2017-12-07 13:19+0200, Liran Alon:
> On 06/12/17 22:20, Radim Krčmář wrote:
> > 2017-12-05 10:16+0200, Liran Alon:
> > > Before each vmentry to guest, vcpu_enter_guest() calls sync_pir_to_irr()
> > > which calls vmx_hwapic_irr_update() to update RVI.
> > > Currently, vmx_hwapic_irr_update() contains a tweak in case it is called
> > > when CPU is running L2 and L1 don't intercept external-interrupts.
> > > In that case, code injects interrupt directly into L2 instead of
> > > updating RVI.
> > > 
> > > Besides being hacky (wouldn't expect function updating RVI to also
> > > inject interrupt), it also doesn't handle this case correctly.
> > > The code contains several issues:
> > > 1. When code calls kvm_queue_interrupt() it just passes it max_irr which
> > > represents the highest IRR currently pending in L1 LAPIC.
> > > This is problematic as interrupt was injected to guest but it's bit is
> > > still set in LAPIC IRR instead of being cleared from IRR and set in ISR.
> > > 2. Code doesn't check if LAPIC PPR is set to accept an interrupt of
> > > max_irr priority. It just checks if interrupts are enabled in guest with
> > > vmx_interrupt_allowed().
> > 
> > Good catch.
> > 
> > > To fix the above issues:
> > > 1. Simplify vmx_hwapic_irr_update() to just update RVI.

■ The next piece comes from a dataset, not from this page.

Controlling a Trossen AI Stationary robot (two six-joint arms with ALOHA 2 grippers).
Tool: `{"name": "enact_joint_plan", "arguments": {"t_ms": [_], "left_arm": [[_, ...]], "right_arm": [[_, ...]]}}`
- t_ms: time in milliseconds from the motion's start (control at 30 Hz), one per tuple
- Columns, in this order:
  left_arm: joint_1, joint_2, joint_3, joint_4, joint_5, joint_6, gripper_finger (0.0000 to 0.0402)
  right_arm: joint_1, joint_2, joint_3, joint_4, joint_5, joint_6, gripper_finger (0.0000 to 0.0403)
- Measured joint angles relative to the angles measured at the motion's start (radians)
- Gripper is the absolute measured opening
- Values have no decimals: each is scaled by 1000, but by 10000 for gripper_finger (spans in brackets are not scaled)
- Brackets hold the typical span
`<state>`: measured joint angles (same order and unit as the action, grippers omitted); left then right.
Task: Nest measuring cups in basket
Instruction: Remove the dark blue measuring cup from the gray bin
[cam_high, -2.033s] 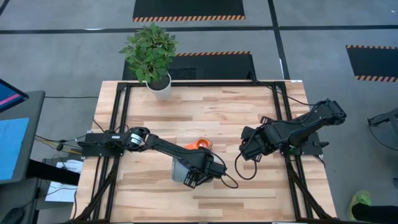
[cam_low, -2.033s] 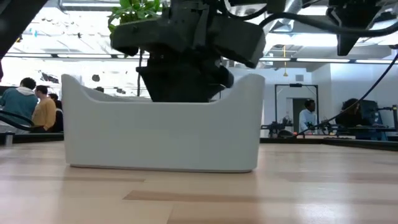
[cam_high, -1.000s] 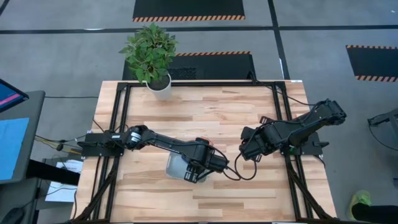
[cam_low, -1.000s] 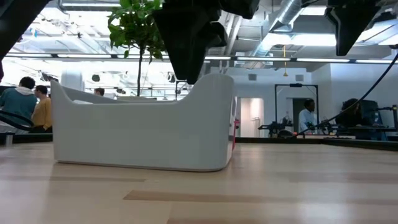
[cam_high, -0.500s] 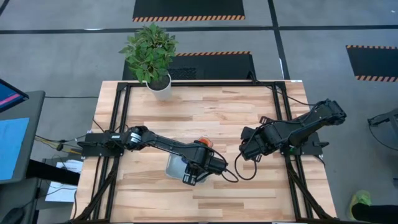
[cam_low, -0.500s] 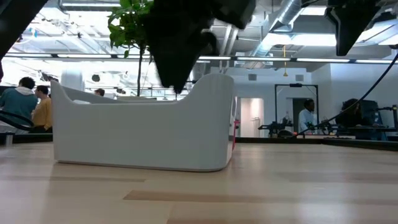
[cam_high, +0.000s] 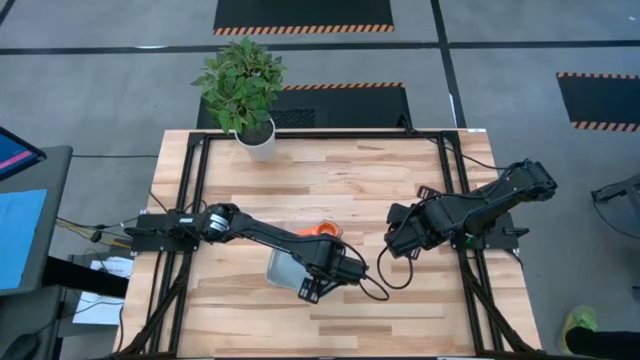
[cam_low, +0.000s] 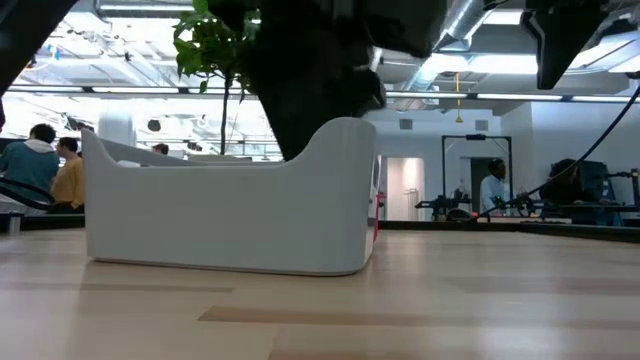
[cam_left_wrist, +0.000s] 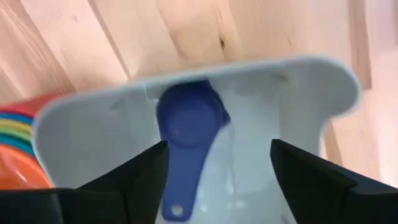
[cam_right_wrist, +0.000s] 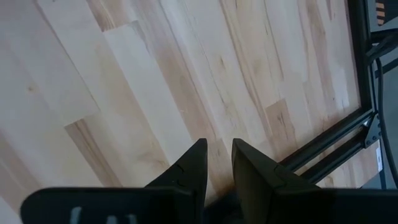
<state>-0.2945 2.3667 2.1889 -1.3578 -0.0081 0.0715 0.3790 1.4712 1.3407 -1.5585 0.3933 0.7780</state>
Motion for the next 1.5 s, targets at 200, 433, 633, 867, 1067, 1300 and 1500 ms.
{"name": "enact_joint_plan", "arguments": {"t_ms": [200, 433, 633, 867, 1067, 1300, 1500], "left_arm": [[1, 50, -1, 36, 4, 24, 298], [7, 85, 0, 18, -8, 31, 300], [24, 108, -2, 26, -66, 22, 300], [51, 108, -2, 24, -75, 22, 296], [57, 107, -2, 9, -20, 19, 225], [68, 97, 20, -82, -4, -2, 119], [94, 100, 91, -181, -34, -45, 43]], "right_arm": [[1, -4, 0, -12, 0, -1, 98], [22, -162, 0, -7, 2, -5, 98], [56, -309, 1, -12, 2, 105, 98], [112, -403, 1, -14, 1, 191, 98], [126, -414, 1, -12, 0, 193, 98], [126, -412, 1, -13, -1, 185, 98], [126, -412, 1, -12, -1, 183, 98]]}}
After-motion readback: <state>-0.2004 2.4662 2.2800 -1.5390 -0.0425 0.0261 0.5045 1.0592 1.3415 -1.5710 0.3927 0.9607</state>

> > > Note that this shouldn't happen when CPU is running L2
> > > (See comment in code).
> > > 2. Since now vmx_hwapic_irr_update() only does logic for L1
> > > virtual-interrupt-delivery, inject_pending_event() should be the
> > > one responsible for injecting the interrupt directly into L2.
> > > Therefore, change kvm_cpu_has_injectable_intr() to check L1
> > > LAPIC when CPU is running L2.
> > > 
> > > This is enough to fix the issue since commit ("KVM: nVMX: Re-evaluate
> > > L1 pending events when running L2 and L1 got posted-interrupt")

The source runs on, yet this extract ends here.